As part of post-completion support for the client and operator, PHI has been analysing monitoring data that is being collected via the building’s BMS system. At the time of writing this paper (April 2024) one complete year of monitoring data was available (Jan-Dec 2023). As shown in the following sections the total energy consumption meets expectations and SSP is providing considerable savings compared to a typical leisure pool facility. The energy consumption data of 2023 reflects the building’s performance largely based on original project commissioning without major optimisation measures having been implemented since opening. The energy assessment and post-completion support is ongoing and it is likely that energy consumption can be lowered even further by adjusting and optimising controls.

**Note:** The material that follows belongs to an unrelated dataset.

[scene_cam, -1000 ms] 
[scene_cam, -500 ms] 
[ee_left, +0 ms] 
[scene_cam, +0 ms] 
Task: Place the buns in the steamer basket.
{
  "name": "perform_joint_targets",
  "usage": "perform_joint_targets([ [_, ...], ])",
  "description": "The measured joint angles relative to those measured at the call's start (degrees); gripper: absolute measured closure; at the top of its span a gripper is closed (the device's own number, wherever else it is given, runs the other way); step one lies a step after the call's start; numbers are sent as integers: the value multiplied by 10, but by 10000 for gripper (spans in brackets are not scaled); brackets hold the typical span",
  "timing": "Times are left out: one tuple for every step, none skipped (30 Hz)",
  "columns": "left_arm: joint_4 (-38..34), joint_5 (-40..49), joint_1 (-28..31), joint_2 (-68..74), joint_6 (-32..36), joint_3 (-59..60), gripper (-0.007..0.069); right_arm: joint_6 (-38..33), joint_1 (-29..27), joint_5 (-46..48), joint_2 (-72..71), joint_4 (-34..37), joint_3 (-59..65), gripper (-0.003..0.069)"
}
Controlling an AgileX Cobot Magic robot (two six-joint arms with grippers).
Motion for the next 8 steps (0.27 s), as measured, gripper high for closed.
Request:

Annual final energy consumption

SSP’s total absolute and specific final annual energy consumption for the year 2023 in shown in Figure 1, including the respective contributions from mains electricity and from gas. The project’s main heating and cooling system is an air source heat pump with two gas boilers to cover heating peaks. Due to some mechanical problems, thus far only approximately 50% of the ASHP's peak plant duty is operational. It is expected that a higher share of heating can be covered from the heat pump in the future, leading to a reduction in gas and also in total final energy demand.

The current analysis indicates that heating and cooling consumption are well aligned with expectations, whilst the electricity consumption is higher than anticipated. As expected and calculated with the multi-zone PHPP the highest energy consumption is caused by the space heating for pool halls, the pool water heating and shower water heating demand. High electricity consumption is not uncommon for projects of such size complexity, as it is difficult to capture all consumers and equipment runtimes during design stage energy modelling. A detailed analysis of the calculated energy demand and this in-use energy consumption data is yet to be completed for the different facilities and systems in the building.

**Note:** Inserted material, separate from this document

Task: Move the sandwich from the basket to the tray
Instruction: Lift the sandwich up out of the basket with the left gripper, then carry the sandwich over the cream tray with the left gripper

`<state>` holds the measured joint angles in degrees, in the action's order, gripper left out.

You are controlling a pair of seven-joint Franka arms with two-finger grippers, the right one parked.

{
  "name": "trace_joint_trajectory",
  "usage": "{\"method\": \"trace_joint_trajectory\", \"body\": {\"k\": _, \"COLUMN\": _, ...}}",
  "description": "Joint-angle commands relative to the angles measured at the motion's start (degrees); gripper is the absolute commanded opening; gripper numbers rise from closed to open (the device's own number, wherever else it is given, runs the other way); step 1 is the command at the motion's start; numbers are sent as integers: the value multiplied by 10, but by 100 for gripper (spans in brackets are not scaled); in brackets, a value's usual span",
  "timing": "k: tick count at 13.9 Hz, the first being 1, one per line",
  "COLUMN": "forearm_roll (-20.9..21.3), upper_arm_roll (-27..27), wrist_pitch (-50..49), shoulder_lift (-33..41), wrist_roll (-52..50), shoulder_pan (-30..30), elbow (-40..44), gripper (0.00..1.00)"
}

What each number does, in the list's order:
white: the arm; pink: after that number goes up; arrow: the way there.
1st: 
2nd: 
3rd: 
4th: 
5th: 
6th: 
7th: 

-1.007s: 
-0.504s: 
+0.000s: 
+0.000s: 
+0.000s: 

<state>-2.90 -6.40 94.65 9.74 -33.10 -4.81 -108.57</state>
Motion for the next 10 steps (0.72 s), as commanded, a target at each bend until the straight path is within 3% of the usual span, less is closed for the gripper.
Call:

Figure1: Measured final energy consumption of St Sidwell’s Point Leisure Centre, 2023.
Left: Total final energy (mains electricity and metered gas consumption) shown as absolute and specific values.
Right: Total final energy roughly divided into energy consumption for heating/cooling and other electricity uses.
Treated floor area TFA = 4995 m², pool area = 663 m². Assumed calorific value for gas = 10 kWh/m³. © PHI


Benchmarking is an important exercise in order to assess how well a building is performing compared to expectations and typical building practices. For this building typology, however, comparisons are particularly difficult, as leisure buildings naturally vary in terms of their specific energy consumption, simply due to different combination of facilities included in the buildings, as well as different opening hours and usage patterns.

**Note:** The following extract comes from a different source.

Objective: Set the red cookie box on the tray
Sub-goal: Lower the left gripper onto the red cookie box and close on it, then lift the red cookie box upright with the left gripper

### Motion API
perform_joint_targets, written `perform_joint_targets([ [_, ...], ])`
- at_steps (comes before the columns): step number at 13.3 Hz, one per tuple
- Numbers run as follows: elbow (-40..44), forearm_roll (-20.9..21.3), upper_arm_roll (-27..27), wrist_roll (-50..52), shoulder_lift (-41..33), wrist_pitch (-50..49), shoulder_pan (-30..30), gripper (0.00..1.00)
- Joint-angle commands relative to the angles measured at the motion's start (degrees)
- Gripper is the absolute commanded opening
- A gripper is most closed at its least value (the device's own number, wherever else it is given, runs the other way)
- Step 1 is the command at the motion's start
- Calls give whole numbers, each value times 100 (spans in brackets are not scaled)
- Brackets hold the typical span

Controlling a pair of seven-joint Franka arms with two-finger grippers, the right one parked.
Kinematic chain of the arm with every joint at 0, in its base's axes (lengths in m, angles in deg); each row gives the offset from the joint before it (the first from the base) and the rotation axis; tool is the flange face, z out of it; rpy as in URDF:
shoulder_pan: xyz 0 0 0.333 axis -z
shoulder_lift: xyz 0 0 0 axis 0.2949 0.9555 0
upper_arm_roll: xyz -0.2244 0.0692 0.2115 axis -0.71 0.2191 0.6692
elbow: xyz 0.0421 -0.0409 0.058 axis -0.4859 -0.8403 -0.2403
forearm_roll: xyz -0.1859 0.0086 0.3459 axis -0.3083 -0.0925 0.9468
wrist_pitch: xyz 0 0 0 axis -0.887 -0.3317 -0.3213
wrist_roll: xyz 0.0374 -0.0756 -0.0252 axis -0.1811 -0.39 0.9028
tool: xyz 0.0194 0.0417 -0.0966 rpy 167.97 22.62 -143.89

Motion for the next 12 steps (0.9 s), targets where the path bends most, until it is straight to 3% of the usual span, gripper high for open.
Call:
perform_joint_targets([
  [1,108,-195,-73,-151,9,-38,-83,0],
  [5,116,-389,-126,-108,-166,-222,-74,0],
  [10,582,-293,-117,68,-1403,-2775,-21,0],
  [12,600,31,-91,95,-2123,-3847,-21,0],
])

To put energy consumption of SSP into context, its monitored energy data from 2023 was compared with reported energy consumption of the Riverside Leisure Centre, a different leisure facility also located in Exeter. Riverside was originally constructed in 1984 with some refurbishment and upgrade works since then [ECC 2023]. It features a similar facilities mix to SSP but has a smaller gross internal floor area. One main difference is that the Riverside project also includes a sports hall. Furthermore, the two projects have very different heating systems: Whilst SSP uses electricity (air source heat pump) as the primary source of heating energy with gas boilers for peak demand, Riverside’s main heat source are two gas boilers, complemented with several small air source heat pumps, CHP microgenerators for backup power and a PV system.

All conclusions need to be drawn carefully and in context of these two specific projects. Even though SSP has a larger floor area, and the functional brief for SSP is theoretically more energy intensive than Riverside (e.g. more wet areas and no low intensity sports hall space), the project’s total annual energy consumption is significantly lower (57%) than that of Riverside. The electricity consumption in SSP is higher, which is likely the case mainly due to the different heating system. Notably, SSP has a fairly constant energy consumption over the course of the year, whilst Riverside has significantly higher energy consumption particularly during colder heating dominated months. This validates the effectiveness of the Passive House concept to considerably reduce the heating energy consumption.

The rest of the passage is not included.